Yes, "Mickey D's" is the most commonly used slang name I can think of that's used here in Southern California. However, sometimes McDonald's restaurants are also referred to as being "the Golden Arches."


----------



## Encolpius

*Hungarian*: meki


----------



## AutumnOwl

_*Swedish:*
Donken_ - there may even be a temporary change of name to_ Donken_ here in Sweden, for some special occation: http://nyheter24.se/nyheter/inrikes/735875-valkommen-till-donken-det-gar-bra-att-bestalla


----------



## Encolpius

Interesting in *Hungarian *slang you can also hear: *Dönci *(sort of male name), and the Swedish Monthy Python variaty would be: Dönken.


----------



## merquiades

In French in colloquial language it's:   Le MacDo.


----------



## kirahvi

*Finnish*: _Mäkki_ or _Mäkkäri_. My sister-in-law and a couple of other people I know sometimes call it ironically _ravintola Kultaiset Kaaret_ (restaurant Golden Arches).


----------



## Saluton

Russians say *"Мак"* (Mac), *"Макдак"* ([mak'dak], probably originating from Scrooge McDuck - Duck Tales and McDonald's appeared in Russia at around the same time, although there were no nicknames for McDonald's at first) and *"Максрач"* ([mak'srach], McShit).



Roy776 said:


> In German this would be 'Mecces'.


How do you read it?

UPD: edited by Encolpius' request below


----------



## Encolpius

Saluton, would you please mark the word stress in Russian words. There are learners here who are interested. Thanks.


----------



## sound shift

I don't know of any nicknames in BrE. Mind you, I don't go there ....


----------



## itreius

In Croatian/BCS it's _*mek*_. There's also the diminutive form, _*mekić*_ that one's not too common.


----------



## apmoy70

In Greek we call it «φαστφουντάδικο» [fastfun'daðiko] (neut.) --> _Greek youth slang for "fast-food joint"_


----------



## Encolpius

apmoy70 said:


> In Greek we call it «φαστφουντάδικο» [fastfun'daðiko] (neut.) --> _Greek youth slang for "fast-food joint"_



ф a rather long word for a slang ф


----------



## mataripis

In Tagalog, Mak-kainan!


----------



## apmoy70

Encolpius said:


> ф a rather long word for a slang ф


Indeed, the other slangish name for it, is even worse, «χαμπουργκεράδικο» [xamburɟe'raðiko] (neut.) --> _hamburger-joint_


----------



## Encolpius

Kαλημέρα apmoy, and is this something typical of Greek, slang words are long? Most languages prefer cutting words off to create slang words...Do you know any website with Greek slang so I could check some Greek slang words...


----------



## apmoy70

Encolpius said:


> Kαλημέρα apmoy, and is this something typical of Greek, slang words are long? Most languages prefer cutting words off to create slang words...Do you know any website with Greek slang so I could check some Greek slang words...


Jó napot Encolpius,

Some Greek slang words are long, others are short, a few others are abbreviations, there's no single rule which defines how the Greek slang words are formed. If you can read Greek there's this website:

w w w.slang.gr

  That deals with the most common slang words (and phrases) in Greek (some are obscene, many are hilarious)


----------



## Doktor Zlo

Where I'm from, it's not uncommon to hear _Rotten Ronnie's._


----------



## puny_god

We often use McDo in many parts of the Philippines 

I heard that in Japan, the slang is different in Tokyo and Osaka.
If I remember correctly:
Tokyo: マック　makku
Osaka:　マックド makkudo
Or is it the other way around?


----------



## SuperXW

In Cantonese: 麥記 (mak6 gei3) 

It's like to call: Mak's in Cantonese.
For example, if the surname of the company owner is 麥(mak6), it would usually be called 麥記.

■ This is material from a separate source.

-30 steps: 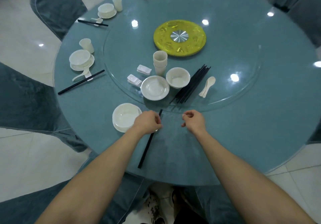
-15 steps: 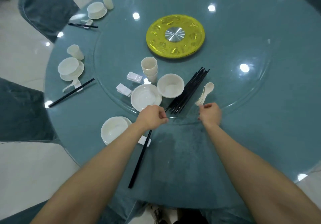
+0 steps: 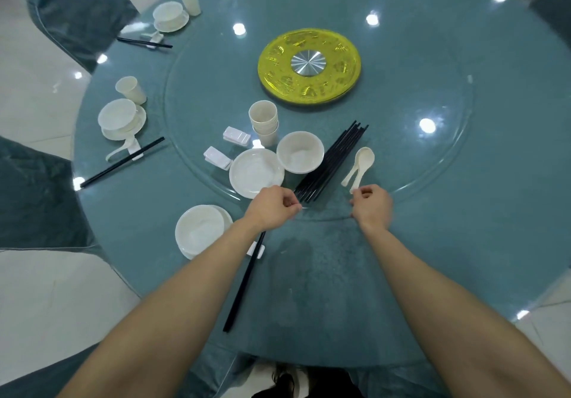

In Mainland China (Mandarin), there isn't a nickname. People would call the official Chinese name: 麦当劳 (mai4 dang1 lao2).


----------



## sparkfirefly

in korean, it would be: 맥도널드/맥도날드. there aren't any slang names...at least none that ive heard of...


----------



## rajulbat

Among Mexican-American immigrants around Houston, we always pronounced it "madonas" when speaking in Spanish. Not really slang, just an adaptation since "McDonald's" does not flow nicely at all in Spanish.


----------



## 810senior

puny_god said:


> We often use McDo in many parts of the Philippines
> 
> I heard that in Japan, the slang is different in Tokyo and Osaka.
> If I remember correctly:
> Tokyo: マック　makku
> Osaka:　マクド makudo
> Or is it the other way around?



Almost correct.
_makku _is mainly used in Kanto area and _makudo _in Kansai area.


----------



## Ífaradà

In Norwegian we usually say: _mækkern._


----------



## Encolpius

Roy776 said:


> In German this would be 'Mecces'....



pronunciation: [meks]


----------



## Red Arrow

merquiades said:


> In French in colloquial language it's:   Le MacDo.


In Flanders too  (De MacDo)


----------



## Doraemon-

In Spain we say McPerro (McDog)


----------



## Messquito

In Taiwan, a colloquial name for 麥當勞([mai tang lau] McDonald's) is 麥當當([mai tang tang])


----------



## Teachinglang

In the Netherlands, quite a few people say 'de Mac' (pronounced as /də 'mɛk/).
As in: 'laten we naar de Mac gaan' (let's go to 'the Mac').


----------



## Encolpius

Messquito said:


> In Taiwan, a colloquial name for 麥當勞([mai tang lau] McDonald's) is 麥當當([mai tang tang])



Why 麥當當([mai tang tang])? The official name is 麥當勞 [Màidāngláo]. Why such changes?


----------



## Messquito

Encolpius said:


> Why 麥當當([mai tang tang])? The official name is 麥當勞 [Màidāngláo]. Why such changes?


Honestly, I don't know. Maybe they just want to somehow sound cool or cute.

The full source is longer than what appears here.